The series is set on the fictional world of Kregen, a planet of the Antares star system in the constellation of Scorpio. Antares is envisioned as a double star system consisting of a large red giant (Antares A) and a smaller green star (Antares B). Antares B is in reality blue, though often described as green, probably owing to a contrast effect. Presumably some similar effect, or perhaps some quality of Kregen’s atmosphere, makes it appear green from the planet’s surface. Kregen has a multiple moon system.

Bulmer's choice of the setting for the series is a subtle tribute to the Martian series of Edgar Rice Burroughs, the prototypical planetary romance. The star Antares, similar in brightness and hue to the planet Mars in the night sky, was given its name (ant(i)-Ares, meaning "opposite Mars" or "equal to Mars") by early astronomers to compare it to and help distinguish it from the planet. The premise is furthered in that while on Earth, Prescot meets an unnamed "gentleman from Virginia" who is implied to be John Carter, the protagonist of Burroughs' Martian series.

Physically, Kregen is similar to Earth, being comfortably habitable by human beings. It has seven major continents and nine continental islands similar in size to Australia, in addition to innumerable smaller islands.

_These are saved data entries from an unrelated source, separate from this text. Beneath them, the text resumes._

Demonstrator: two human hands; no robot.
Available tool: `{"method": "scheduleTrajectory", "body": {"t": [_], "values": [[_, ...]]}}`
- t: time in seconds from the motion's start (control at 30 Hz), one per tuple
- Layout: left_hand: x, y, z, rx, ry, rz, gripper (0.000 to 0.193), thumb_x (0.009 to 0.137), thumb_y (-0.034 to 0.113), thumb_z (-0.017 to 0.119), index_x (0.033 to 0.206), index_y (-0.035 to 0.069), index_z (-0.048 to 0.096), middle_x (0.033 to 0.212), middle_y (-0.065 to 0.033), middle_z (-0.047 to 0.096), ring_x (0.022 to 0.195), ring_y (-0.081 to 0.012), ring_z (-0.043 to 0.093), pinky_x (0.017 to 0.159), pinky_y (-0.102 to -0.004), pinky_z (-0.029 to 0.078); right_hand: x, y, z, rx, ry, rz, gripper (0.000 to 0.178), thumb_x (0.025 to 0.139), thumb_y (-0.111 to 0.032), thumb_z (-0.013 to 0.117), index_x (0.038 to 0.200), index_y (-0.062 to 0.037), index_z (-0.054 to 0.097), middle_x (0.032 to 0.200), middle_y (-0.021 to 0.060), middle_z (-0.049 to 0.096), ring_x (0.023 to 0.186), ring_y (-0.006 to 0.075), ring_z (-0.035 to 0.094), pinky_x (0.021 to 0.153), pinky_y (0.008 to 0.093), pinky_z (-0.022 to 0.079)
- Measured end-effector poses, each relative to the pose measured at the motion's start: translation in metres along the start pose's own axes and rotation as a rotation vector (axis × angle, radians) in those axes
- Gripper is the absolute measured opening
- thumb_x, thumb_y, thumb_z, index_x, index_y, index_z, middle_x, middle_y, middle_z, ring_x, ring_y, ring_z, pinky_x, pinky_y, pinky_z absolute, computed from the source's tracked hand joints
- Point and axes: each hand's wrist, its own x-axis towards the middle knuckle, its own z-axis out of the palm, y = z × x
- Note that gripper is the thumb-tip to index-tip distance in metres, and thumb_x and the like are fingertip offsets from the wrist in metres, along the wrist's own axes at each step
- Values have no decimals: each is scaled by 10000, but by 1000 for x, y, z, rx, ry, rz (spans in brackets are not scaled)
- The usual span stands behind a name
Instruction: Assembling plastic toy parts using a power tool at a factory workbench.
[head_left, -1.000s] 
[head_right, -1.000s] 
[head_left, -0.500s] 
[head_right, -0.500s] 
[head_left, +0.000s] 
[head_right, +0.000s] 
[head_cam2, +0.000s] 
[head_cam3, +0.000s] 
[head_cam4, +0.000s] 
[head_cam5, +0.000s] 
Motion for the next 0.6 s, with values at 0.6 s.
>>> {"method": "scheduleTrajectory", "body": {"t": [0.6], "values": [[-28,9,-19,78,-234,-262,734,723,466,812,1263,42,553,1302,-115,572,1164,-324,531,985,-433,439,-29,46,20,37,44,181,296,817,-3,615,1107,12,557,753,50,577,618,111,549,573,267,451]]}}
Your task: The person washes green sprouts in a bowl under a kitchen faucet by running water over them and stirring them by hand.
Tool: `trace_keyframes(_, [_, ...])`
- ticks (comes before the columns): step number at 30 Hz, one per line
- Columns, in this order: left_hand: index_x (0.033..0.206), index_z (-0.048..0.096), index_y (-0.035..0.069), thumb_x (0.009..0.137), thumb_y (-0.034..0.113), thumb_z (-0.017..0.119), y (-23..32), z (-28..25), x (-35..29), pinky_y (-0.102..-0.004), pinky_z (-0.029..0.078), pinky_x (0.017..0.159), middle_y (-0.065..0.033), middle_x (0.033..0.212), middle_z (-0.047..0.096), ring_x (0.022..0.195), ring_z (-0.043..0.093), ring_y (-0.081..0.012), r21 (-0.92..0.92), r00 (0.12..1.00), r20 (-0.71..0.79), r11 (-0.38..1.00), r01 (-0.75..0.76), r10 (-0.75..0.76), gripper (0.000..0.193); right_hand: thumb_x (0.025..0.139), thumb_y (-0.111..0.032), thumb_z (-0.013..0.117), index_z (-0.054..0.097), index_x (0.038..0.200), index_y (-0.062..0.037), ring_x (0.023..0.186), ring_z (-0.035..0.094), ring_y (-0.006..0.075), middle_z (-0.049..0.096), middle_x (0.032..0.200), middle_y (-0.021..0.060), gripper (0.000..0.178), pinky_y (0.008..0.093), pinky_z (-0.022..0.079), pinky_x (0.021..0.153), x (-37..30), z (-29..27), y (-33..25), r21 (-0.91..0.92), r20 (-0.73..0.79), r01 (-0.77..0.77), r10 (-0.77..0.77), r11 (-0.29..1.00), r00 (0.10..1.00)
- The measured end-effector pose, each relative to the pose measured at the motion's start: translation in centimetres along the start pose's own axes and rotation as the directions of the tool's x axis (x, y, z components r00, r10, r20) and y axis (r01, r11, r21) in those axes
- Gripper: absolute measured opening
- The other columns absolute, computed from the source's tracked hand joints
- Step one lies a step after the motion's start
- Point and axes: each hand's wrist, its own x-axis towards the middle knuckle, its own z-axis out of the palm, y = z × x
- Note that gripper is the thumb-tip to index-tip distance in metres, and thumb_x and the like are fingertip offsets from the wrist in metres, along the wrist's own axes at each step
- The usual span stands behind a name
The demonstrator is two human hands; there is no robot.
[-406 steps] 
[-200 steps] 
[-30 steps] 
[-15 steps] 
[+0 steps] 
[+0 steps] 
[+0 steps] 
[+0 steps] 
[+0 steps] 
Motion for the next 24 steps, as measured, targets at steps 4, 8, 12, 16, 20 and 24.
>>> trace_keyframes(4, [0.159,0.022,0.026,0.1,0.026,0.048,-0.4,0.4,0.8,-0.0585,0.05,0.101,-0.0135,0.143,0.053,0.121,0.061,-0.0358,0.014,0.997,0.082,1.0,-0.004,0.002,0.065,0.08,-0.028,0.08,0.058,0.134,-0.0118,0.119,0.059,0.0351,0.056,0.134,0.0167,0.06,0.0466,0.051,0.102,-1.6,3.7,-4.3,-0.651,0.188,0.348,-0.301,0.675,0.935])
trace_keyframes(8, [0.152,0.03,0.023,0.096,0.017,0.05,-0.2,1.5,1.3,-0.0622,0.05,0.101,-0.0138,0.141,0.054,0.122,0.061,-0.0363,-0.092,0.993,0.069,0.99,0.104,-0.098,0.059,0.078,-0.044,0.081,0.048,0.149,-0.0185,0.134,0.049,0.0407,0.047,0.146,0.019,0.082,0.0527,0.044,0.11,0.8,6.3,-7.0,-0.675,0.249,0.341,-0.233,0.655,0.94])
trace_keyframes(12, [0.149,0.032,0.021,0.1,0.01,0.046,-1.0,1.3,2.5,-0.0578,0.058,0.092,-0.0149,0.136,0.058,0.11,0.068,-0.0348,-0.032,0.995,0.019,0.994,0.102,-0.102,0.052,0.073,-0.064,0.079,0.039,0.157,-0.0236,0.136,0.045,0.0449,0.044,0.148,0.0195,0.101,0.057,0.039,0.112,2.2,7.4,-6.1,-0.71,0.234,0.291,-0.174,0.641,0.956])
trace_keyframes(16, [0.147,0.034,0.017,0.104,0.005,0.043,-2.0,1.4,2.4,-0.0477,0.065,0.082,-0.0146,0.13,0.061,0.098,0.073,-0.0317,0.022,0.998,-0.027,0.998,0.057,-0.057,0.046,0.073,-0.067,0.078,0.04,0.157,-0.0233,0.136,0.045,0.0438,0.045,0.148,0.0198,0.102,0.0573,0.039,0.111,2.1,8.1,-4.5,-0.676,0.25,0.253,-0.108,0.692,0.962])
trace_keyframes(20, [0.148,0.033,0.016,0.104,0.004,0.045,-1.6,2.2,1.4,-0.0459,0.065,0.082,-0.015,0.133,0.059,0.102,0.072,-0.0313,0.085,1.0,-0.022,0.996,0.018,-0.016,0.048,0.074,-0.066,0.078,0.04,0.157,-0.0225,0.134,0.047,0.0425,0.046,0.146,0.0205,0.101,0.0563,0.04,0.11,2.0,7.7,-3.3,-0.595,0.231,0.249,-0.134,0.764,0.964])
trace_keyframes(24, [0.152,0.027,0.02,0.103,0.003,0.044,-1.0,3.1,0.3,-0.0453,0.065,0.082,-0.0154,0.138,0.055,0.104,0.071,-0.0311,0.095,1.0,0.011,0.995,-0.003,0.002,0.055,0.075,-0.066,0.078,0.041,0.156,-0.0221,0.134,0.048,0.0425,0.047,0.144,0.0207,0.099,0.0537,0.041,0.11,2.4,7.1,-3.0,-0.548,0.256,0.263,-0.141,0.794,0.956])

The scene of all the action is Paz, a grouping of four major continents and four continental islands in one hemisphere. The remaining land masses, in the opposite hemisphere, are little known.

Most of the land masses forming Paz are separated by narrow seas, indicating that in geologically recent times it was a supercontinent, since broken apart by tectonic forces. The continents of Paz are fairly compact in comparison to those of Earth, without connecting land bridges. They include Turismond to the northwest, Segesthes to the northeast, Loh in the center, and Havilfar to the southeast. Turismond and Havilfar both contain large inland seas similar to the Mediterranean. The continental islands of Paz include Vallia between Turismond and Segesthes, Pandahem between Loh, Segesthes and Havilfar, Unrdrin to the northeast of Turismond, and Mehzia to the east of Segesthes. Of the continents and continental islands of the opposite hemisphere, the only one named in the series is the continent of Gah, mentioned in Transit to Scorpio as a place of distasteful sexual customs (an obvious dig at another sword and planet series, the Gor series of John Norman).

At some time in the past Kregen was apparently seeded with intelligent life-forms from many other worlds by either the Star Lords or the Savanti (for whom see below), or both, presumably by the same mysterious means by which Prescot is brought to the planet. In Paz the dominant species is usually the human race, known locally as Apim. Other intelligent species are known collectively as Diffs. Culturally, the more advanced nations are at a level on par with Earth’s European Renaissance, though firearms are unknown and a few nations manufacture aircraft. The opposite hemisphere is apparently dominated by Shanks, savage fish-headed sea-raiders who periodically ravage the peripheral coastlands of Paz.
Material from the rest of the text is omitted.